* What the task asks
Reproduce, with no edits, the line that contains "I bet you can find the lemon" and all the lines that follow it, ending with the last line of the records.

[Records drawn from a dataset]
........

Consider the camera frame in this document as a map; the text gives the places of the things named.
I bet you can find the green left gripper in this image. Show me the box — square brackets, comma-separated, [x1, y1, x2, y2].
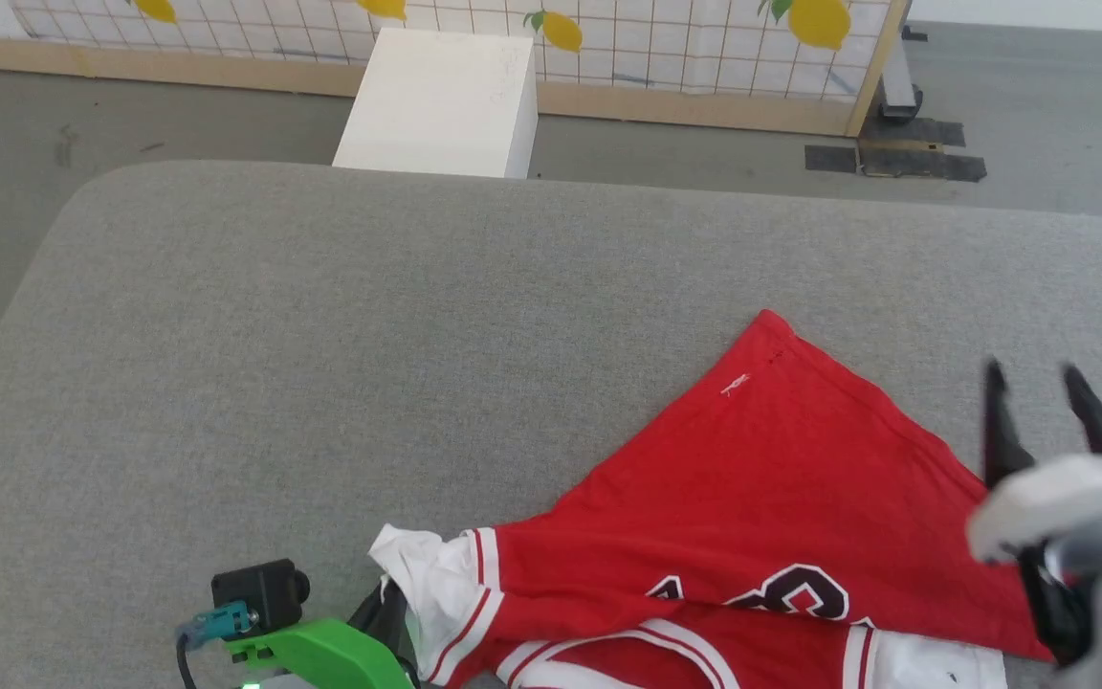
[225, 577, 419, 689]

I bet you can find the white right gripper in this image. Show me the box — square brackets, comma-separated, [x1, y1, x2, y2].
[967, 358, 1102, 566]

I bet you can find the red and white jersey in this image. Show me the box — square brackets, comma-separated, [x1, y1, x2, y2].
[367, 308, 1055, 689]

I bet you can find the black floor tape strip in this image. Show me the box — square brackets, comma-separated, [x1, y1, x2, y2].
[857, 119, 968, 149]
[860, 148, 988, 184]

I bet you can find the small black floor tape patch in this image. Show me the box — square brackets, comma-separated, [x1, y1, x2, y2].
[804, 144, 859, 174]

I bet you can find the grey metal panel stand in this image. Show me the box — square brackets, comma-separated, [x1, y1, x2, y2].
[880, 23, 927, 122]

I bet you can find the white box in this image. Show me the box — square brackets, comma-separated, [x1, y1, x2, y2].
[331, 27, 540, 181]

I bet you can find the lemon print grid panel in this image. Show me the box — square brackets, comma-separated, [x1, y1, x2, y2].
[0, 0, 912, 138]

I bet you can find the left teal plug cable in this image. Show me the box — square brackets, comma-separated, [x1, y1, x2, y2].
[175, 601, 257, 689]

........

* Response
I bet you can find the lemon print grid panel in this image. Show me the box — square brackets, comma-separated, [x1, y1, x2, y2].
[0, 0, 912, 138]

I bet you can find the left teal plug cable in this image. Show me the box — square brackets, comma-separated, [x1, y1, x2, y2].
[175, 601, 257, 689]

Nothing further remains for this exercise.